**Prompt**
Below is a listing. Write out exactly its lines between the one holding "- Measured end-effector" and the one holding "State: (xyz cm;", inclusive.

· · ·

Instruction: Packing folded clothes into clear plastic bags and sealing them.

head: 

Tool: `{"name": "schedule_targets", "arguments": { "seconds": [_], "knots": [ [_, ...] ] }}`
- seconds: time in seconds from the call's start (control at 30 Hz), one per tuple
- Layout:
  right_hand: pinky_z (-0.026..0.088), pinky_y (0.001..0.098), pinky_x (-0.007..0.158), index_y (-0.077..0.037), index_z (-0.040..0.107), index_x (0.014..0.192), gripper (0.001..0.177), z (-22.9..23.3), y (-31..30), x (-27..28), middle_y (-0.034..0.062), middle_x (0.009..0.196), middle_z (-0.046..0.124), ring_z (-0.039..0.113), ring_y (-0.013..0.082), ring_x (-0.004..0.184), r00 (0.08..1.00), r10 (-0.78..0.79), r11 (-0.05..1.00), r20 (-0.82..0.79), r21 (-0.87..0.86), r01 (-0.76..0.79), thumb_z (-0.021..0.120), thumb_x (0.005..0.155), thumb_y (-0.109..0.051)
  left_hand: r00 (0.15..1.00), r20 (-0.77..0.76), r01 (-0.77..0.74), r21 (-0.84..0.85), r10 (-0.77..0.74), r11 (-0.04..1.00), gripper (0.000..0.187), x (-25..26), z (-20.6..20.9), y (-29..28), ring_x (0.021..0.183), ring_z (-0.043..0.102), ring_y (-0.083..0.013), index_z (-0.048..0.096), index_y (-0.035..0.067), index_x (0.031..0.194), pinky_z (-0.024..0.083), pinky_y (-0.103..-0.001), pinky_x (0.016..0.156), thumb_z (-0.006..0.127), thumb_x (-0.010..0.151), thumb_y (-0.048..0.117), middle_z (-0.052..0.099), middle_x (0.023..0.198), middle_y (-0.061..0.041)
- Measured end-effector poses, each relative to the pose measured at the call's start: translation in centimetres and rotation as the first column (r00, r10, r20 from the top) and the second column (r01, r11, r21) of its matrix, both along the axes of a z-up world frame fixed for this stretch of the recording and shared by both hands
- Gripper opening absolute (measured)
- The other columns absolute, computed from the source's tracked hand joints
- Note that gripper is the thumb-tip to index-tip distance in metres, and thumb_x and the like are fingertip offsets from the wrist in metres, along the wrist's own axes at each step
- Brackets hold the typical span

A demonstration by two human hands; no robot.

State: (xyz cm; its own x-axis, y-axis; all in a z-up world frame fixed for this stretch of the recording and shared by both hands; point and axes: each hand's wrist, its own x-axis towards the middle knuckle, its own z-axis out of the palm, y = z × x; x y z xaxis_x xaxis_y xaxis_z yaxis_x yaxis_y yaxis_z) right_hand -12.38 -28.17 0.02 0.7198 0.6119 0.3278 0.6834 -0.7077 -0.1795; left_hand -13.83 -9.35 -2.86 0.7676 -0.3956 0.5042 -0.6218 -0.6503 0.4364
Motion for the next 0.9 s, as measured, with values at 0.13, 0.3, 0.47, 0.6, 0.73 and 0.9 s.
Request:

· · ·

**Expected answer**
- Measured end-effector poses, each relative to the pose measured at the call's start: translation in centimetres and rotation as the first column (r00, r10, r20 from the top) and the second column (r01, r11, r21) of its matrix, both along the axes of a z-up world frame fixed for this stretch of the recording and shared by both hands
- Gripper opening absolute (measured)
- The other columns absolute, computed from the source's tracked hand joints
- Note that gripper is the thumb-tip to index-tip distance in metres, and thumb_x and the like are fingertip offsets from the wrist in metres, along the wrist's own axes at each step
- Brackets hold the typical span

A demonstration by two human hands; no robot.

State: (xyz cm; its own x-axis, y-axis; all in a z-up world frame fixed for this stretch of the recording and shared by both hands; point and axes: each hand's wrist, its own x-axis towards the middle knuckle, its own z-axis out of the palm, y = z × x; x y z xaxis_x xaxis_y xaxis_z yaxis_x yaxis_y yaxis_z) right_hand -12.38 -28.17 0.02 0.7198 0.6119 0.3278 0.6834 -0.7077 -0.1795; left_hand -13.83 -9.35 -2.86 0.7676 -0.3956 0.5042 -0.6218 -0.6503 0.4364

Output for the exercise is complete.